Your task:
For this exercise, copy the data exactly and omit any images.

*-*-*

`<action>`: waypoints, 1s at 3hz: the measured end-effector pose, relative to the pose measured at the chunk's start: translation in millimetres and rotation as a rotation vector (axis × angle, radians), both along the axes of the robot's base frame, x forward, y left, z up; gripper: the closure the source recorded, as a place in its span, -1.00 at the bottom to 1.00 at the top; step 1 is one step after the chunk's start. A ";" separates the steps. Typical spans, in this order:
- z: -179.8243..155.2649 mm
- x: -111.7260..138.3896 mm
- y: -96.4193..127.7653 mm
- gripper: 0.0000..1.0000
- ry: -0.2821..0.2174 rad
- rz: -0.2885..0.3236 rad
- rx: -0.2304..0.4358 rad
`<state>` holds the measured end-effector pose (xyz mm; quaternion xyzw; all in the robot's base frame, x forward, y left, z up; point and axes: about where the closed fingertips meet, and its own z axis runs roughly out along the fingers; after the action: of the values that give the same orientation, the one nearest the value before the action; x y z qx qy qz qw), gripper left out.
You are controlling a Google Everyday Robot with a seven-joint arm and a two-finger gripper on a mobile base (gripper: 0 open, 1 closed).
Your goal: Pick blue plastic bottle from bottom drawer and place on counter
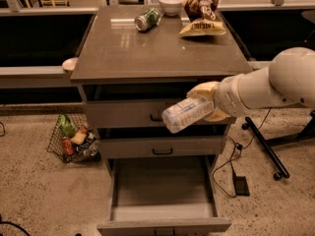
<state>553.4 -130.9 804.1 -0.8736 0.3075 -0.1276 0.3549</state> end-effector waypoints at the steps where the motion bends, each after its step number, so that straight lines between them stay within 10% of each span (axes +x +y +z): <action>1: 7.1 5.5 4.2 1.00 -0.010 0.001 0.007; 3: 95.8 68.0 14.9 1.00 -0.086 -0.030 0.029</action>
Offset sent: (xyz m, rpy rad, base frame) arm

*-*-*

Exercise output:
`<action>`: waypoints, 1s at 3hz: the measured end-effector pose, relative to the pose measured at the chunk's start: translation in millimetres and rotation as a rotation vector (axis × angle, radians), both along the axes of the robot's base frame, x forward, y left, z up; gripper: the closure the source recorded, as a place in its span, -1.00 at the bottom to 1.00 at the top; step 1 is one step after the chunk's start. A ";" separates the steps. Typical spans, in this order:
- z: -179.8243..155.2649 mm
- x: -111.7260..138.3896 mm
- y: -96.4193..127.7653 mm
- gripper: 0.0000..1.0000
- ry: -0.2821..0.2174 rad
- rz: -0.2885..0.3236 rad
- rx: -0.2304..0.4358 rad
`<state>` holds the measured end-effector pose (xyz mm; quaternion xyzw; all in the robot's base frame, x forward, y left, z up; point and axes: about where the closed fingertips meet, and its own z axis runs roughly out along the fingers; after the action: of the values that give the same orientation, the one nearest the value before the action; x y z qx qy qz qw), gripper left out.
You are controlling a Google Everyday Robot with a seven-joint arm and a two-finger gripper on a mobile base (gripper: 0 open, 1 closed).
Your goal: Pick blue plastic bottle from bottom drawer and place on counter
<state>553.4 -130.9 804.1 -0.8736 0.3075 -0.1276 0.3549</state> end-effector waypoints at the steps where the motion bends, each after its step number, so that straight lines between them stay within 10% of each span (axes +x +y +z): <action>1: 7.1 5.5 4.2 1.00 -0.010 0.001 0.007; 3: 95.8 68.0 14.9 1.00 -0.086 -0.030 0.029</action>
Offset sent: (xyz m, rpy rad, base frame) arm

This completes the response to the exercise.